> _WHAT THE EXERCISE ASKS_
From the records below, set down exactly the lines starting with the line that contains "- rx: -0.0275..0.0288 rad" and going on through the line that contains "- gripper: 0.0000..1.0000". Nothing else is wanted.
++++ EXERCISE INPUT ++++
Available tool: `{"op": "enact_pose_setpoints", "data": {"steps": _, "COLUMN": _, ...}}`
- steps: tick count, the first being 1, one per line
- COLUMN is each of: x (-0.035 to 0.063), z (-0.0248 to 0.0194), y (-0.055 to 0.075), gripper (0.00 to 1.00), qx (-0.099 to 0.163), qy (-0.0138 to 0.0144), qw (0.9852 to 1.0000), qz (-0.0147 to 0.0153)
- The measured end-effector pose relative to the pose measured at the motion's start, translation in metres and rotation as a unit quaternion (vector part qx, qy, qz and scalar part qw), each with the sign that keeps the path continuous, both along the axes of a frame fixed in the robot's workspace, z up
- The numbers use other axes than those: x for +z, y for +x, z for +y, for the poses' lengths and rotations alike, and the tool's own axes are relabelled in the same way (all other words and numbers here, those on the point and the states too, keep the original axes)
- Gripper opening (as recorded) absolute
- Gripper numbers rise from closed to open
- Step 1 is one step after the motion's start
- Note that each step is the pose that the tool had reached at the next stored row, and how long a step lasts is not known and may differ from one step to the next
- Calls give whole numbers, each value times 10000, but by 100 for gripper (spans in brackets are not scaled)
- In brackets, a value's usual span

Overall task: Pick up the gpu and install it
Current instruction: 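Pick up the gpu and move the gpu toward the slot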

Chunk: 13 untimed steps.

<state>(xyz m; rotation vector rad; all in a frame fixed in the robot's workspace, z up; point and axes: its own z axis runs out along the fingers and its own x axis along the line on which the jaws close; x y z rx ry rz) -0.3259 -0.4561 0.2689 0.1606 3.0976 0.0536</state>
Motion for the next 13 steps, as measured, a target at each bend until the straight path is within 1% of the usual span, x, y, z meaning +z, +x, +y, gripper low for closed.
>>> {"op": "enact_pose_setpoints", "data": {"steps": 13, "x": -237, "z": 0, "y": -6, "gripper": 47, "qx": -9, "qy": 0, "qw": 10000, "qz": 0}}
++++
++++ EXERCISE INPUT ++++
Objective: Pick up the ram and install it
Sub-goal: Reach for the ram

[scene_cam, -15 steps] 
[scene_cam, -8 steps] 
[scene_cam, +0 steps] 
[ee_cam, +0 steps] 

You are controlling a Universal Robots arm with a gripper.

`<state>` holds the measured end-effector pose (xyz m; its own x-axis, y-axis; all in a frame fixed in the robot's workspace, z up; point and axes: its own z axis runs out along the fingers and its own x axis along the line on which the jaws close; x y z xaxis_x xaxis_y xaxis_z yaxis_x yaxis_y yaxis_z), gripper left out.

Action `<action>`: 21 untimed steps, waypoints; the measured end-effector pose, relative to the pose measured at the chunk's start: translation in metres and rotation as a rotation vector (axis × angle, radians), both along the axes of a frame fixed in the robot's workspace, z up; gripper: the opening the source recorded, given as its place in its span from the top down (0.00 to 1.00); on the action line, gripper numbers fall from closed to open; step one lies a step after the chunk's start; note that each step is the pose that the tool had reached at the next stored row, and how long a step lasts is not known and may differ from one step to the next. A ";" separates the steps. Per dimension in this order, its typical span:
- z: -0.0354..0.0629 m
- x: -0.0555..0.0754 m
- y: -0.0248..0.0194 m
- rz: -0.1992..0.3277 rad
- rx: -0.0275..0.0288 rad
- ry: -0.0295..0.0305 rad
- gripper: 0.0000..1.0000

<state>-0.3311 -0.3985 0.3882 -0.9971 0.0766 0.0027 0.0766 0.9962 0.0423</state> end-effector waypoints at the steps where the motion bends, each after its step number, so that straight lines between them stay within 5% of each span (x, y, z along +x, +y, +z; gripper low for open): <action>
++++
> _OUTPUT FOR THIS TASK_
- rx: -0.0275..0.0288 rad
- ry: -0.0295..0.0305 rad
- gripper: 0.0000..1.0000

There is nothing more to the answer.